In their court filing this week, the Wiener family’s lawyers are also ascribing blame to the rental agencies that secured the vacation home for the Wieners.
They argue that Homeaway and VRBO are responsible, too, given their “written representations to plaintiffs that the home contained several safety features including smoke alarms and carbon monoxide alarms.” According to a fire marshal’s report, the house lacked functioning smoke or carbon monoxide alarms.
“At the time of the fire,” the Wiener family’s lawyers say, “the smoke alarms had either been disconnected from any form of electrical supply, had their batteries removed, or contained lifeless batteries.”
The Millers had done extensive renovations on the home, including the addition of an outdoor kitchen that town officials suspect was the cause of the fire.
Mr. Alonso has pointed to a report from the electrical expert enlisted by the Southampton Town attorneys to investigate the source of the fire. He said that report “makes clear” that the outdoor kitchen had been installed illegally, thus creating the risk of fire. The report was prepared by the East Quogue-based company East End Inspections following an Aug. 18 electrical-systems inspection of the heavily damaged house.
The lawyers further claim in their filing this week that at the time of the fire, the house didn’t have a required Southampton Town rental permit, nor had its new outdoor kitchen been inspected by “a qualified electrician or other professional to ensure that it complied with local, state, and national safety standards.”
The civil suit calls for compensatory damages in excess of $75,000 pegged to the “pain, suffering, emotional distress, loss of enjoyment of life, and other non-economic damages in an amount to be determined at trial.”
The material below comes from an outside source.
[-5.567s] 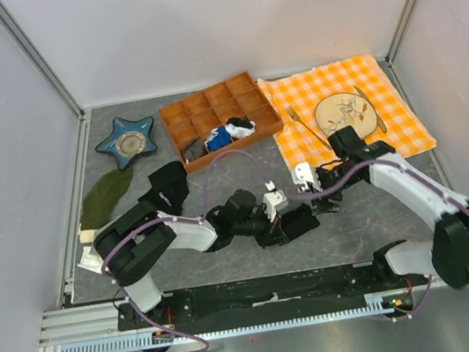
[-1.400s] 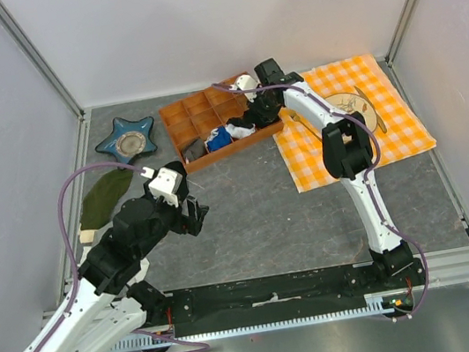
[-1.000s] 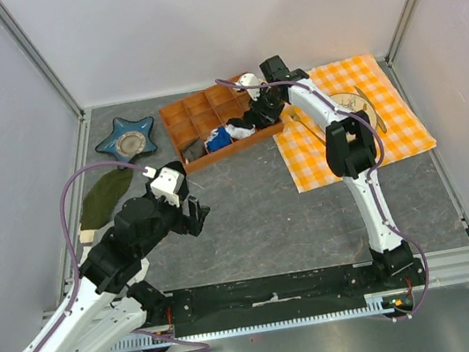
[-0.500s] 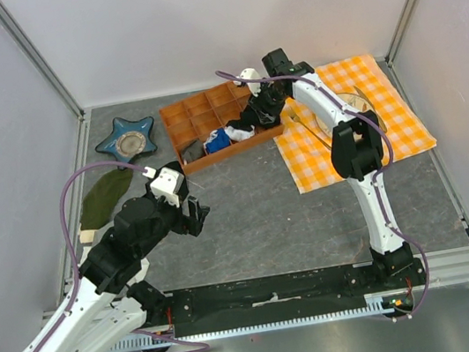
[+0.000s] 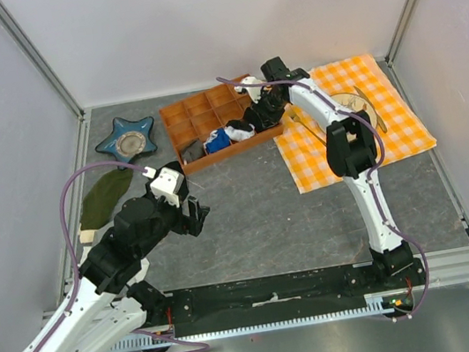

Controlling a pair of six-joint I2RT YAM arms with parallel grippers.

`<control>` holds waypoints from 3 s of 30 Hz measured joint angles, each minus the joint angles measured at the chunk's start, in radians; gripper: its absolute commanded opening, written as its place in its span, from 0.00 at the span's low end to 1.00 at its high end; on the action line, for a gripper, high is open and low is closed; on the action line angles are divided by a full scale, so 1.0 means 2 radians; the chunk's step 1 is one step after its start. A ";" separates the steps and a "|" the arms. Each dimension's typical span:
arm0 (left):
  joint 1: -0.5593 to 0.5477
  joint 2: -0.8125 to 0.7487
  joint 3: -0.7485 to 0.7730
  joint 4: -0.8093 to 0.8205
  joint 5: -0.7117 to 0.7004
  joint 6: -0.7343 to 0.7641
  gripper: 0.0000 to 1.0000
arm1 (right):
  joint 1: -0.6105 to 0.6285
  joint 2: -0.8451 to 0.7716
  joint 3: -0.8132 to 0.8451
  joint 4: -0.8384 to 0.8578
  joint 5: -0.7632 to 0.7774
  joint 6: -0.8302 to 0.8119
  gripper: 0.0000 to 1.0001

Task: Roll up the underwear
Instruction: Place the underwear in the storage box.

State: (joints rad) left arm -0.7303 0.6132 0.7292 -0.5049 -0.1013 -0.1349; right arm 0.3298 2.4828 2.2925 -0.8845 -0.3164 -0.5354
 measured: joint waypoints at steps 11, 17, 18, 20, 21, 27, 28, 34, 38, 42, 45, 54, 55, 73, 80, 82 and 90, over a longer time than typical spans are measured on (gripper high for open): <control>0.000 0.001 0.000 -0.001 0.001 0.000 0.86 | 0.001 0.009 0.013 -0.010 0.003 0.003 0.36; 0.000 0.001 0.000 -0.001 0.001 0.000 0.86 | 0.000 -0.006 0.003 -0.008 0.001 -0.002 0.45; 0.000 0.001 0.000 -0.001 0.001 0.000 0.86 | 0.000 -0.011 0.001 -0.009 0.000 -0.002 0.46; 0.000 0.001 0.000 -0.001 0.001 0.000 0.86 | 0.000 -0.019 -0.001 -0.016 -0.001 -0.002 0.46; 0.000 0.001 0.000 -0.001 0.001 0.000 0.86 | 0.000 -0.024 -0.002 -0.019 -0.002 -0.002 0.47; 0.000 0.001 0.000 -0.001 0.001 0.000 0.86 | 0.000 -0.046 -0.004 -0.031 -0.012 -0.002 0.56; 0.000 0.001 0.000 -0.001 0.001 0.000 0.86 | 0.000 -0.048 -0.004 -0.032 -0.014 -0.002 0.59; 0.000 0.001 0.000 -0.001 0.001 0.000 0.86 | -0.002 -0.051 -0.004 -0.011 -0.039 0.021 0.87; 0.000 0.001 0.000 -0.001 0.001 0.000 0.86 | -0.003 -0.051 -0.003 0.024 -0.049 0.042 0.90; 0.000 0.001 0.000 -0.001 0.001 0.000 0.86 | -0.003 -0.047 0.002 0.052 -0.049 0.060 0.90; 0.000 0.001 0.000 -0.001 0.001 0.000 0.86 | -0.003 -0.036 0.011 0.067 -0.049 0.068 0.90; 0.000 0.004 0.000 -0.002 0.001 0.000 0.86 | -0.003 0.002 0.016 0.084 -0.051 0.082 0.54; 0.000 0.005 0.000 -0.002 0.001 0.000 0.86 | -0.003 0.005 0.016 0.084 -0.051 0.082 0.48; 0.000 0.006 0.000 -0.002 0.003 0.000 0.85 | -0.002 0.002 0.012 0.073 -0.036 0.039 0.04; 0.000 0.006 0.000 -0.002 0.003 0.000 0.85 | 0.020 0.002 0.025 0.047 0.029 -0.015 0.02; 0.000 0.006 0.000 -0.001 0.003 0.000 0.85 | 0.027 0.002 0.030 0.040 0.052 -0.027 0.02; 0.000 0.006 0.000 -0.002 0.004 0.000 0.85 | 0.046 0.021 0.056 0.017 0.114 -0.059 0.02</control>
State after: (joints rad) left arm -0.7296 0.6258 0.7292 -0.5079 -0.0940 -0.1341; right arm 0.4221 2.5256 2.4035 -0.8501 -0.0887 -0.6537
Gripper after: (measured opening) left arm 0.854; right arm 0.146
The suit seeks additional damages to cover medical, out-of-pocket, and funeral expenses, lost earnings, and other “economic damages.” They also seek punitive damages for alleged “wanton, willful, fraudulent, reckless acts of the defendants, who demonstrated a complete disregard and reckless indifference to the safety and welfare of the general public and plaintiffs in an amount sufficient to punish defendants and deter future similar conduct.”
Edward Burke, the Sag Harbor-based attorney for Pamela and Peter Miller, has said that his clients have themselves been deeply traumatized by the Aug. 3 fire.
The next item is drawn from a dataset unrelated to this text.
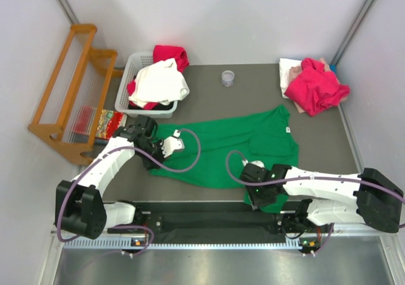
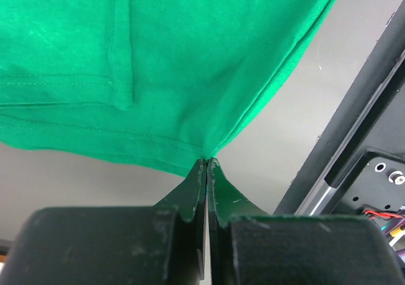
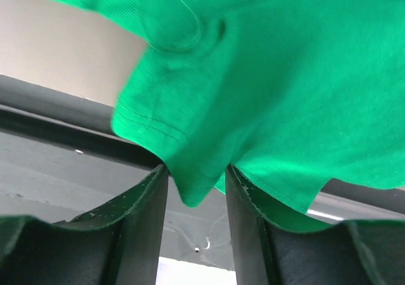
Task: Fold and stack the t-shirts
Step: Fold the tshirt
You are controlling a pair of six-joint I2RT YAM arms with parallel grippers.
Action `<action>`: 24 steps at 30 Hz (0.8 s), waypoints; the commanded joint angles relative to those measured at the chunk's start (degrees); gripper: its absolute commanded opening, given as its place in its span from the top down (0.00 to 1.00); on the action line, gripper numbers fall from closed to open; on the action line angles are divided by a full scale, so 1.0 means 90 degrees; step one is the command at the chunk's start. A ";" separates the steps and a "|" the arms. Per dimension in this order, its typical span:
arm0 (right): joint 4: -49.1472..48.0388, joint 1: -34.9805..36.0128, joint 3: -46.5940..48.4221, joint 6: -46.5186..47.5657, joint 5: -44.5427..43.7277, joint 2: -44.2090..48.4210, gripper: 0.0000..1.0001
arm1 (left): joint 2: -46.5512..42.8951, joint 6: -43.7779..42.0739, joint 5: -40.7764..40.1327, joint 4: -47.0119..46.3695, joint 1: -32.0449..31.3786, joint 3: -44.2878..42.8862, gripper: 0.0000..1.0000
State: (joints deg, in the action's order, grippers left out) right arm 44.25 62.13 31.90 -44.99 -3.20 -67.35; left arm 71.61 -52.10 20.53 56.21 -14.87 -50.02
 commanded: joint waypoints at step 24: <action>0.0756 0.0099 0.0401 0.0107 -0.0543 0.0529 1.00 | -0.0262 -0.0168 0.0189 0.0424 0.0012 0.0089 1.00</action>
State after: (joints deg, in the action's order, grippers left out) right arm 45.36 62.15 35.27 -43.24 -7.29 -66.92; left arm 70.85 -52.21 21.37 56.53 -14.87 -48.60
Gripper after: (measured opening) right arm 0.014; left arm 0.011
Mr. Alonso, who has offices in Melville and New York City, also put Southampton Town on notice that his office was holding them responsible for the fire. In a separate filing last week, he argues that Southampton — even as it has charged the Millers with dozens of violations of local building and fire safety codes — had itself fostered conditions through which a hazardous and permit-less rental could operate.
The town, Mr. Alonso argued, was responsible for “creating, through deliberate indifference, a known hazard of countless rental homes within the Town of Southampton including the home in question, which the respondent knew or should have known were being rented without having passed the requisite safety inspections.”
The town’s conduct, he charged, “created and allowed to exist a trap-like condition at the aforesaid premises resulting in the catastrophic losses set forth herein.”
Southampton Town attorney James Burke responded Tuesday by email, saying, "The town has tried to be as cooperative as possible with assisting the family, and I believe Mr. Alonso would agree. There have been no specific claims that the town can respond to at this time and we will continue to help the family as much as possible where we can.”